◆ Task statement:
Among the entries below, how many lines contain the string "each"? Only the number is wanted.
───
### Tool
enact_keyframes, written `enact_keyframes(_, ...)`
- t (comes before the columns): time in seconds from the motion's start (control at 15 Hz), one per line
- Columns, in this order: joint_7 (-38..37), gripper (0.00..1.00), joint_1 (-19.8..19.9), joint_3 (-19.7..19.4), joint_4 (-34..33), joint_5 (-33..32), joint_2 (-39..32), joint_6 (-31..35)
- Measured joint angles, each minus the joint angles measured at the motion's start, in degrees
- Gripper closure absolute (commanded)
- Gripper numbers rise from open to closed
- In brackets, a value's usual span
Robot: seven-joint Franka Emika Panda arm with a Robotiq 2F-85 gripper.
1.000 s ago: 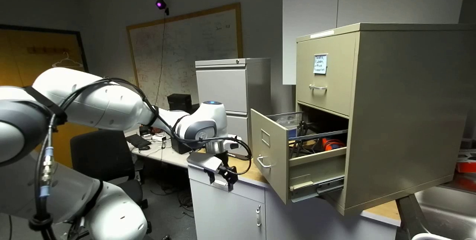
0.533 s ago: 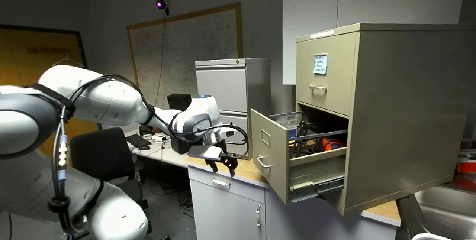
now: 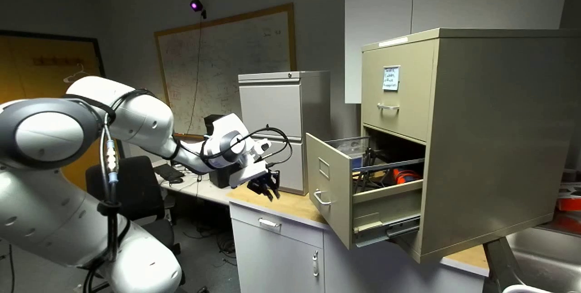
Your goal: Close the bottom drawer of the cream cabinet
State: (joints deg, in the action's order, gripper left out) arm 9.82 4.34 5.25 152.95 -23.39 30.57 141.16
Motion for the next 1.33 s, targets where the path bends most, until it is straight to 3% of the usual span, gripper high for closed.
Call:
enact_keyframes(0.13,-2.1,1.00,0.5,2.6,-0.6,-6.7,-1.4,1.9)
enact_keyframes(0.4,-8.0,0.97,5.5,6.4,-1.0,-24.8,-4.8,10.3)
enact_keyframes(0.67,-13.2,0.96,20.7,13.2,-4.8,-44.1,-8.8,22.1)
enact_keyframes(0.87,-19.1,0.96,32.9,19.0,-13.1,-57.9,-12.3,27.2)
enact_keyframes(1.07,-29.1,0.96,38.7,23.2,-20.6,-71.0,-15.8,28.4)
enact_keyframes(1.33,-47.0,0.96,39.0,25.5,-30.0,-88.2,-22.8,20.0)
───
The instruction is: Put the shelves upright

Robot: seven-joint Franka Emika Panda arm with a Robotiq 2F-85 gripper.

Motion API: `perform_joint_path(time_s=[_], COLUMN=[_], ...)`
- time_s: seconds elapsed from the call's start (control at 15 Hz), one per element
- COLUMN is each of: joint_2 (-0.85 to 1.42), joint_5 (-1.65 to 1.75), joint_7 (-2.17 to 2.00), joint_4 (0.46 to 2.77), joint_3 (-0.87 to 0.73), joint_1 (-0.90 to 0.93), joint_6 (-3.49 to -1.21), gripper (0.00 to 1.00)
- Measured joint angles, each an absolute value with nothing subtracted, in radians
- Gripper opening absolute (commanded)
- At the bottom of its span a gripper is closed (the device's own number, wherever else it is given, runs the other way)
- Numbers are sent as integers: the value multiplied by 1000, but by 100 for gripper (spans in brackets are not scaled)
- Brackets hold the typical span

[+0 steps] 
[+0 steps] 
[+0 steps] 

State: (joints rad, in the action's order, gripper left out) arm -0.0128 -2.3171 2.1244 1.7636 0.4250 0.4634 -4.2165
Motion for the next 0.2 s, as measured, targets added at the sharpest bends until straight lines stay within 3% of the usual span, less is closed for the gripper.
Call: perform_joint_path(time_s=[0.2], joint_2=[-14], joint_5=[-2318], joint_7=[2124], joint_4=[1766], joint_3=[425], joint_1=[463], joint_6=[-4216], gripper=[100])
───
◆ Solved problem:
3